*Exercise objective:* What the task requires is an exact printout of the listing below, pictures excluded.

*Recorded data:*
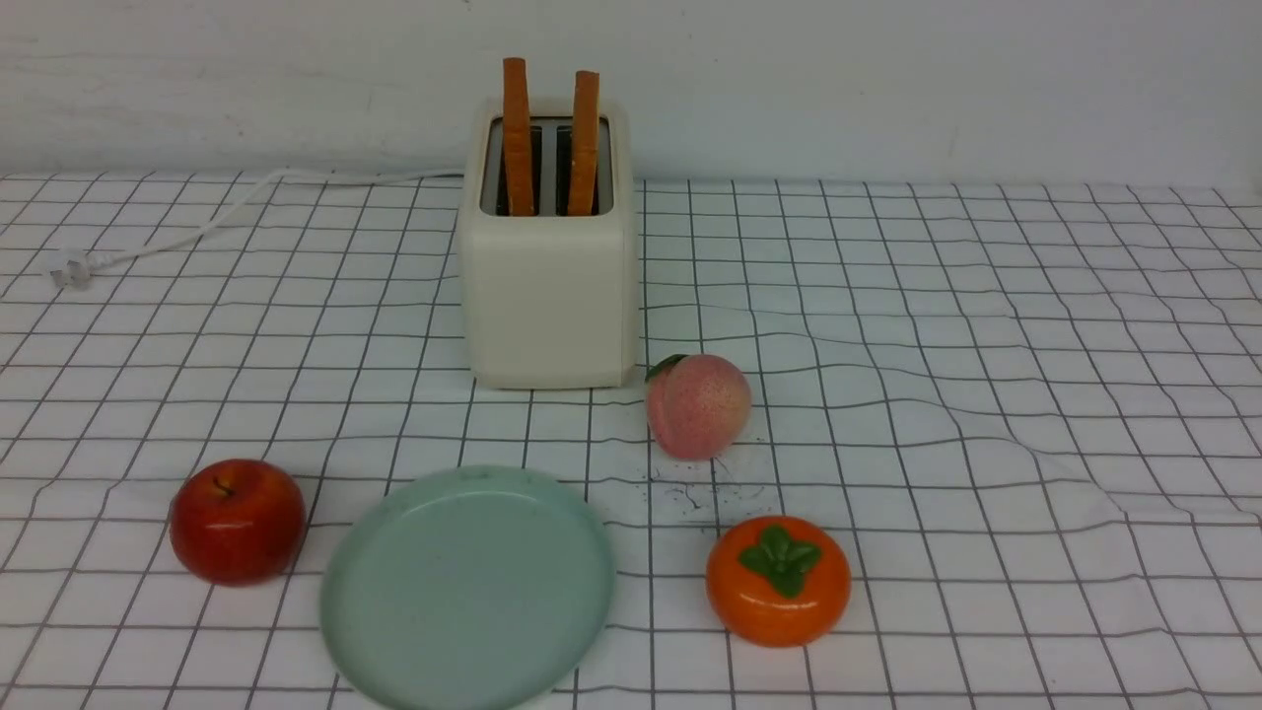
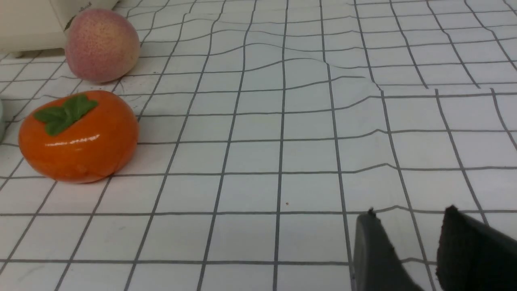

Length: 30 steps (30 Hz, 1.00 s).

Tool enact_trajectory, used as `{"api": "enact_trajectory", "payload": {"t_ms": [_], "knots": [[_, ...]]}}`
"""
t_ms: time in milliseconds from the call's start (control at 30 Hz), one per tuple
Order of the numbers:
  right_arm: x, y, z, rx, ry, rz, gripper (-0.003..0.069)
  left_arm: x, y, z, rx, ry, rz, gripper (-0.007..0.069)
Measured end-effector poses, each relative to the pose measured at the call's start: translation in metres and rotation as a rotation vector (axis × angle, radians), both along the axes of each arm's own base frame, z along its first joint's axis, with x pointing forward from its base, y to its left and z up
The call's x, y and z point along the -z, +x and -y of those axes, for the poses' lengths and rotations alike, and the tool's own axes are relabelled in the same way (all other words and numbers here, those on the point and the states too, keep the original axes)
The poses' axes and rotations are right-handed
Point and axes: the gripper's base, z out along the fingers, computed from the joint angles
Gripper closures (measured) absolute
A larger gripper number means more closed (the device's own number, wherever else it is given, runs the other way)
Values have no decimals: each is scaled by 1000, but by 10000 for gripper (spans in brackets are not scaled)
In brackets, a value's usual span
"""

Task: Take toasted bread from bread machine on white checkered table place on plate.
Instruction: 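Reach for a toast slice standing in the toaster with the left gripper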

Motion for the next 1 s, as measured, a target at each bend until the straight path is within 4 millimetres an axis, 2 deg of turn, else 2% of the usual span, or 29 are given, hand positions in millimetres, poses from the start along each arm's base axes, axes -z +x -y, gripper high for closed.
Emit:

*Exercise solution:*
Length: 30 steps (30 Hz, 1.00 s).

Tool enact_trajectory, used as `{"api": "enact_trajectory", "payload": {"t_ms": [_], "knots": [[_, ...]]}}`
"""
t_ms: time in milliseconds from the call's start (control at 30 Hz), one per tuple
Order of the numbers:
  right_arm: x, y, z, rx, ry, rz, gripper (-0.003..0.069)
  left_arm: x, y, z, rx, ry, rz, gripper (-0.007..0.069)
Measured end-effector poses, each relative to the pose measured at the call's start: translation in metres and rotation as a rotation vector (axis × angle, radians), both along the axes of each arm's own base frame, z along its first joint's axis, with x pointing forward from its base, y to its left and z up
The call's x, y and z point along the -z, +x and -y of those axes, for the poses' lengths and rotations alike, and the tool's own axes are relabelled in the same way (all other words and numbers here, those on the point and the states too, keep the original axes)
The poses' axes and rotations are right-handed
Point and axes: the gripper's base, z out along the fingers, computed from the joint angles
Gripper closures (measured) absolute
A larger gripper number means more closed (the device's own number, wherever else it is given, runs the other way)
Values have no decimals: each is scaled by 1000, but by 10000 for gripper (spans in brackets are not scaled)
In brackets, a value's usual span
"""

Task: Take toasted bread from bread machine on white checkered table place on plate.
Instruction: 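Reach for a toast slice standing in the toaster with the left gripper
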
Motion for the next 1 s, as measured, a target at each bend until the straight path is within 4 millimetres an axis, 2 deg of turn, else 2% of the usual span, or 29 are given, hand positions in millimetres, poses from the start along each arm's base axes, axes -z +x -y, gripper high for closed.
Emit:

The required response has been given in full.